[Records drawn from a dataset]
* * *
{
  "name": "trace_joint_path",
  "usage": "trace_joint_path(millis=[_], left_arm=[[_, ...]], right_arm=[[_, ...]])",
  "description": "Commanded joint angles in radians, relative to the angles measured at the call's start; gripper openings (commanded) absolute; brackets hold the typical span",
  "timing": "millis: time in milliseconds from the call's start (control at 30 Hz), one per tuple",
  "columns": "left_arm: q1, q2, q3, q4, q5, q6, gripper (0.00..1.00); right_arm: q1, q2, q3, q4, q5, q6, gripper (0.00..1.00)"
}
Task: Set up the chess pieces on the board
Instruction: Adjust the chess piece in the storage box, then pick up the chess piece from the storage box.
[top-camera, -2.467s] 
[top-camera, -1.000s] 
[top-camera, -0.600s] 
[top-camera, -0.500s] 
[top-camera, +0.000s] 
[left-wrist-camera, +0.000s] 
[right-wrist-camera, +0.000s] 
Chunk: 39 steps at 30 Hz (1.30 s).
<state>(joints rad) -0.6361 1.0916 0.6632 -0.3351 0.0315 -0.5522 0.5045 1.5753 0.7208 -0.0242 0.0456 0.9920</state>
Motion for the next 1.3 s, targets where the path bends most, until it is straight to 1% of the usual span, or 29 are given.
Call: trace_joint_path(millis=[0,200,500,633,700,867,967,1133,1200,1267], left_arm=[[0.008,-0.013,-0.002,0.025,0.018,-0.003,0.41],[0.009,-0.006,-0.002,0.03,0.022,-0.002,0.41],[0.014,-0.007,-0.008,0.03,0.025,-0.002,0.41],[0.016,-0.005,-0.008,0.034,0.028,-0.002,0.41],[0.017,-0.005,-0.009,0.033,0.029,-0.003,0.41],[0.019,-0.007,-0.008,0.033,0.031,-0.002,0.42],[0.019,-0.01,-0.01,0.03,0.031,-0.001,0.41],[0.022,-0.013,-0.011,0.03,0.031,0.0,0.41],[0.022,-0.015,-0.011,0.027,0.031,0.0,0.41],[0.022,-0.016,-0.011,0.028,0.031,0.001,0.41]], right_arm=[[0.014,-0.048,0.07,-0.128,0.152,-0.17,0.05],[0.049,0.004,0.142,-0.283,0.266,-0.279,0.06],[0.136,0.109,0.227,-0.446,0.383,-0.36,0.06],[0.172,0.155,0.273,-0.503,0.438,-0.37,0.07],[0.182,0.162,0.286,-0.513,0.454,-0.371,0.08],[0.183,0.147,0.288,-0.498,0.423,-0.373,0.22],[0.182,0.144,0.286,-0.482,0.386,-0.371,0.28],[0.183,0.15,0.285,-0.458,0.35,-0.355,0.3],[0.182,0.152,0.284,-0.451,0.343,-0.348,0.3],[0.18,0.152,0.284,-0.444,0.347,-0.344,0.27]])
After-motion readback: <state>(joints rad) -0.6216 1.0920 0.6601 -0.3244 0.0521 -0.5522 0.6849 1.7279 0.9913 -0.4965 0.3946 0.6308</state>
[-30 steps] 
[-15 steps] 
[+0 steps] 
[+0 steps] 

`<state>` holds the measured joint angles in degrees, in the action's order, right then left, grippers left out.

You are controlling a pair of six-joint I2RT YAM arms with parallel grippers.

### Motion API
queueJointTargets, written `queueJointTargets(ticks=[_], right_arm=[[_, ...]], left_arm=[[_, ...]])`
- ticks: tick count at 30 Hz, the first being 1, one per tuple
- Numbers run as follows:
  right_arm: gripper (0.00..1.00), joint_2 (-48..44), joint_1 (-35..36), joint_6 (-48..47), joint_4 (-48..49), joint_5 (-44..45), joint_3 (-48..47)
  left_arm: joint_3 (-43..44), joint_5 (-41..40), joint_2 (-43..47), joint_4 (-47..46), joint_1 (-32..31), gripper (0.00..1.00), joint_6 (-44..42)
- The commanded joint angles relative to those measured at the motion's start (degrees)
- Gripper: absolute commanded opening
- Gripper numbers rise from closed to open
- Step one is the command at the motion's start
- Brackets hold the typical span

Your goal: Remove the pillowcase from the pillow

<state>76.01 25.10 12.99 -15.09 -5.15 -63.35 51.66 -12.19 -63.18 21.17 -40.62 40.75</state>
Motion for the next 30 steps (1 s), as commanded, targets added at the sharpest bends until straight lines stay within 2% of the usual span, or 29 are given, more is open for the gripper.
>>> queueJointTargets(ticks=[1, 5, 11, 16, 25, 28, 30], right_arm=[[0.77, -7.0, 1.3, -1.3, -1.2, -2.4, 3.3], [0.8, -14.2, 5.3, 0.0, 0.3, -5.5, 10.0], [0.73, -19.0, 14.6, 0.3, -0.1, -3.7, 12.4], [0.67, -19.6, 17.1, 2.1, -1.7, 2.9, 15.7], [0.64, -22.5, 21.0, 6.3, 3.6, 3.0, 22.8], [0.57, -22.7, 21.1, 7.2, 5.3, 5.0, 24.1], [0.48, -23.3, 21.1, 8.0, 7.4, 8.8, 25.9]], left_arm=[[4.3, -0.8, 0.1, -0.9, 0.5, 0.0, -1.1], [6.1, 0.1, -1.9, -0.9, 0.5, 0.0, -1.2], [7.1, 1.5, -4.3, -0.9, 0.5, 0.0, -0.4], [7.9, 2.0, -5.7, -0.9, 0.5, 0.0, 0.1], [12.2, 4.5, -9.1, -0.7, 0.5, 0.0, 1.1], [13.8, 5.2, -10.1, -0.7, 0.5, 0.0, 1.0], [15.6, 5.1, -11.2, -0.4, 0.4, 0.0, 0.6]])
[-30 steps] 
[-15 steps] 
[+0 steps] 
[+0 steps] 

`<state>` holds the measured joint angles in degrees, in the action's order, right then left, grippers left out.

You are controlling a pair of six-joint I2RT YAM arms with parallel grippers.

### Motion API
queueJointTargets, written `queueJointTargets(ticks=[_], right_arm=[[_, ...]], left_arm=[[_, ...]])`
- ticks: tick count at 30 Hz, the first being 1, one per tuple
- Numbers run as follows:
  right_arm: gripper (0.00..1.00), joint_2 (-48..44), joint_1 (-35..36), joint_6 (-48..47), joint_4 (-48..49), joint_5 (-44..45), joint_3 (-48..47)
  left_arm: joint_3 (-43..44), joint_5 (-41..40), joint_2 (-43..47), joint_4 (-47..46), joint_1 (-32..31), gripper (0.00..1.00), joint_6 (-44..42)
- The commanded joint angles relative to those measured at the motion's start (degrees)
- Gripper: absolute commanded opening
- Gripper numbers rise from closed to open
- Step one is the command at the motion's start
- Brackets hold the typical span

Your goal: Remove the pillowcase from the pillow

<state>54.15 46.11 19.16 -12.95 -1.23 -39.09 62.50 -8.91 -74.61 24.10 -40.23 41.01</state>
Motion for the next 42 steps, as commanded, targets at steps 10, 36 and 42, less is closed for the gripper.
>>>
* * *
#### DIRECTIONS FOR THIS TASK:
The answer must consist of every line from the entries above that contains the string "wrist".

#### EXPECTED OUTPUT:
[left-wrist-camera, +0.000s] 
[right-wrist-camera, +0.000s] 

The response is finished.